Rain Gear

Warmlite Pounchos and Rain Jackets

When hiking in rain an umbrella or poncho is best to keep dry from rain and avoid sweating. I use a light folding umbrella whenever wind allows it, and other times a poncho. A rain jacket is useful if you must be out in high wind and have rain pants to go with it.
Our popular poncho was produced for about 23 years. When we could no longer get good urethane fabric coating we stopped making them. Now the silicon coated tent fabric and Fuzzy Stuff laminate are even better than the best old stuff. Tent fabric is lighter weight and stronger, so we now use that to make ponchos and rain jackets to order.
The ponchos retain our previous hood design with visor to keep rain off your face, cinch cord to hold the hood to your head so it won’t drift around and cover your face, generous neck vent for cooling, and lots of length and width. Lightweight side zippers (instead of snaps or velcro) give better wind protection.
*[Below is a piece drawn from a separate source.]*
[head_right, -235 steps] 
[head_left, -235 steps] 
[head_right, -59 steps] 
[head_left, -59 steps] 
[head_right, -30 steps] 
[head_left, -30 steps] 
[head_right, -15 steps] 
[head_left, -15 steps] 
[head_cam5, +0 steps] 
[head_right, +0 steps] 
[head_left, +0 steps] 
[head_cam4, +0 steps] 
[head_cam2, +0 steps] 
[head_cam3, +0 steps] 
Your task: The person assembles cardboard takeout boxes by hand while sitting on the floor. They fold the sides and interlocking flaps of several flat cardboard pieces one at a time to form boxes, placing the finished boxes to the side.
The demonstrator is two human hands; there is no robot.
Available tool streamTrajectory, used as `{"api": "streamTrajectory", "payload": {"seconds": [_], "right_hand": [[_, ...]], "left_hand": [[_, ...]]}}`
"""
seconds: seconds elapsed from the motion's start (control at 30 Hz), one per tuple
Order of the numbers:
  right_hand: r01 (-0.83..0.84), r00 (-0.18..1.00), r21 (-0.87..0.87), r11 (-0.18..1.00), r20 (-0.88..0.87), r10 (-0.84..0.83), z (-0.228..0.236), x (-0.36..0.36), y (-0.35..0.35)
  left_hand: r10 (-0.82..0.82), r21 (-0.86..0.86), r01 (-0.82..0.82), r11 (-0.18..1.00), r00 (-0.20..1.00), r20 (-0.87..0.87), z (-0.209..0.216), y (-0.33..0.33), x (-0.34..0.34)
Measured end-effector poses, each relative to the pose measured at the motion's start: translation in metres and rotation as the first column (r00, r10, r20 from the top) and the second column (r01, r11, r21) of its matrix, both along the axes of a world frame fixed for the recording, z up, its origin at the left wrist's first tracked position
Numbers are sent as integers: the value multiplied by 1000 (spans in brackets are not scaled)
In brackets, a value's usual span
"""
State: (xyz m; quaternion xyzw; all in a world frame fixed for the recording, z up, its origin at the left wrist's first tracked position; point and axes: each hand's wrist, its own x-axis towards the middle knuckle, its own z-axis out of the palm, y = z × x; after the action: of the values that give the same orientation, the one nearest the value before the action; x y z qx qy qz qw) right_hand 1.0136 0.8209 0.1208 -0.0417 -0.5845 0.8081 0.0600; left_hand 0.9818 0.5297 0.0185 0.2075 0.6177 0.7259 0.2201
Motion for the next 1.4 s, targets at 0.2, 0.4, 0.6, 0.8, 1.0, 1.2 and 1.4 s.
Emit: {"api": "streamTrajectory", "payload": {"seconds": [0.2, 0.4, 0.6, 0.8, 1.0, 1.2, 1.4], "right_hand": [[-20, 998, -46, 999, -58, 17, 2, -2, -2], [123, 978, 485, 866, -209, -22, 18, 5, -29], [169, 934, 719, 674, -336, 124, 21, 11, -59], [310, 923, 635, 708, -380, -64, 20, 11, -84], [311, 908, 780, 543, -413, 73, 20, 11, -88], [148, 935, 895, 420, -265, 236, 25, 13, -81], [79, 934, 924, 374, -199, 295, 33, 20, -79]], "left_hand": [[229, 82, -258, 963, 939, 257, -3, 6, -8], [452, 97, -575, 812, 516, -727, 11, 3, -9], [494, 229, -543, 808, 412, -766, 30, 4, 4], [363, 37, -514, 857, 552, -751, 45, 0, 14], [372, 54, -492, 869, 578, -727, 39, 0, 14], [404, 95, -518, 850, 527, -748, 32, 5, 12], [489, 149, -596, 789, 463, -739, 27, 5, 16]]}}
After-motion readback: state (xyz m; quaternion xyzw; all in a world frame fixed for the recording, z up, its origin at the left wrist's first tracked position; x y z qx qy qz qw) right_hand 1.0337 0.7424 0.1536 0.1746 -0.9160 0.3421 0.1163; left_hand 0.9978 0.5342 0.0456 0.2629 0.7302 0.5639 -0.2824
An option is extra back length to go over your pack (which can be zipped up in a big tuck when not needed.) These are only made to order, so you can select your sizing and color (from tent colors).
For sizing, measure from top of your shoulder down your front and back, as far as you want it to drape.. Edges are unseamed, hot cut to prevent fraying. If you want the pack covering extension option you have to measure from top of shoulder up over the pack and back to the same height used for specifying back length without the pack. The difference will be the length of fabric tucked out, so side zips work correctly either way. Width is full 65″ width of fabric. Weight is 8 to 10 ounces depending on size. Also give us hat size or head circumference for the hood.
The rain jacket is the same as our vapor barrier shirt, made from the same fabric as ponchos, with or without a hood like the poncho. Size is based on normal shirt size, but you specify length from top of shoulder to bottom edge of jacket AND location of bottom of zipper down from top of shoulder (which must not be lower than top of a leg raised up for a high step.) Weight typically about 6 ounces.
Ponchos and rainjackets can also be made from “Fuzzy Stuff” for softer drape and wicking inner surface, but weight is about doubled.

Rain Gear Rant:

When it rains dumb people add rain wear over clothes which are already warm enough or too warm. That EXTRA layer causes overheat and sweat soaked clothes, and they blame the rainwear instead of excess layers for overheat. That stupidity was THE reason for the development of Goretex and the millions of $$ spent promoting it for what it isn’t. Smart ones avoid overheat by wearing less clothes under rainwear.
Most good rainwear is made of coated nonporous fabric. Since Gore defined “breathable” as passing water vapor about 1/20th as fast as uncoated fabric, (the same as most urethane coatings), and Goretex was promoted as preventing overheat solely due to it’s “breathability”, much of the rainwear made for big spenders is promoted as “breathable” (but note that Gore requires users of Goretex to put extra ventilation in their rain gear {such as “pit zips”, which also can’t work}, and also require a durable water repellant finish on exterior fabric so rain can never reach the Goretex film!) . But most users praise Goretex only for WARMTH, not coolness, which any rain gear can provide if it is snugly closed at neck and wrists so air can’t flow up thru it.
Most ski parkas and snowmobile suits are coated on the inner surface of outer fabric to block wind & water. Warmth is lost if they’re open at the bottom and top so air can flow up thru, like a chimney. Lighter weight warm humid air rises out upper openings and is replaced with cold dry air from below. It’s obvious that heat is lost warming that cold air. What isn’t so obvious is that the relative humidity of that air when warmed is extremely low. It DRIES your skin, dehydrates you, and takes away heat by evaporation.